Stored data entries
══════════════════════════════

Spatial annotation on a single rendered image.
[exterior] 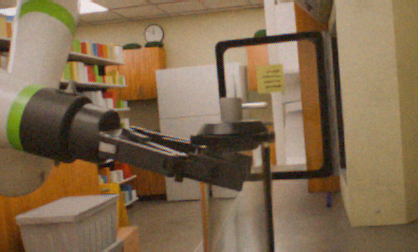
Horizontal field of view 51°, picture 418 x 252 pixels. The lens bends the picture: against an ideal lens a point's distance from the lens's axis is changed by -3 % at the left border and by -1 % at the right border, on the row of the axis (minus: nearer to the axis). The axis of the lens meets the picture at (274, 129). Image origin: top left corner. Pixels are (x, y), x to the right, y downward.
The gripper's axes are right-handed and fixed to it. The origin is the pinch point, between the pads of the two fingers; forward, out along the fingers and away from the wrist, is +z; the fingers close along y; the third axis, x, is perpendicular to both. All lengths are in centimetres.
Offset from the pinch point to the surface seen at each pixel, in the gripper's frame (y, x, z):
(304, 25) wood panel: 70, -31, 3
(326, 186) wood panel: 70, 12, 20
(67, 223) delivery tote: 189, 91, -110
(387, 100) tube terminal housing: 32.5, -14.5, 23.3
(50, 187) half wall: 241, 90, -153
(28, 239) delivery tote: 190, 108, -133
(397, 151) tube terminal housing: 32.4, -5.1, 27.7
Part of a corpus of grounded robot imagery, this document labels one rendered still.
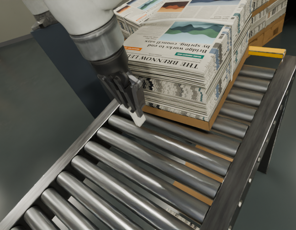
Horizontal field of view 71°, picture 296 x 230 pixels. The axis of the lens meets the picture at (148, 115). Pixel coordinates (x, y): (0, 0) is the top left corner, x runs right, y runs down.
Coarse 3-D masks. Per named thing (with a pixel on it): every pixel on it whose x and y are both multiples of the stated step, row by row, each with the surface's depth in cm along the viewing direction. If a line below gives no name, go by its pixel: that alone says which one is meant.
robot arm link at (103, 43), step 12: (108, 24) 35; (72, 36) 36; (84, 36) 35; (96, 36) 35; (108, 36) 36; (120, 36) 38; (84, 48) 37; (96, 48) 36; (108, 48) 37; (96, 60) 39
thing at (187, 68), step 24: (144, 48) 57; (168, 48) 54; (192, 48) 51; (216, 48) 48; (144, 72) 56; (168, 72) 51; (192, 72) 47; (216, 72) 53; (144, 96) 67; (168, 96) 60; (192, 96) 54; (216, 96) 59
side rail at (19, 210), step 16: (112, 112) 79; (96, 128) 76; (112, 128) 81; (80, 144) 73; (64, 160) 70; (96, 160) 79; (48, 176) 68; (80, 176) 75; (32, 192) 66; (64, 192) 72; (16, 208) 63; (0, 224) 61; (16, 224) 61
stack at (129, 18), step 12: (132, 0) 142; (144, 0) 136; (156, 0) 130; (264, 0) 167; (120, 12) 135; (132, 12) 129; (144, 12) 124; (264, 12) 175; (120, 24) 142; (132, 24) 125; (144, 24) 119; (252, 24) 174; (252, 36) 183
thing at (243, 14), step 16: (176, 0) 71; (192, 0) 68; (208, 0) 65; (224, 0) 62; (240, 0) 60; (160, 16) 68; (176, 16) 65; (192, 16) 62; (208, 16) 59; (224, 16) 56; (240, 16) 57; (240, 32) 61; (240, 48) 67

══════════════════════════════

= What you will do =
From the records above, return each line that has the string "tube".

= The answer =
(387, 100) tube terminal housing: 32.5, -14.5, 23.3
(397, 151) tube terminal housing: 32.4, -5.1, 27.7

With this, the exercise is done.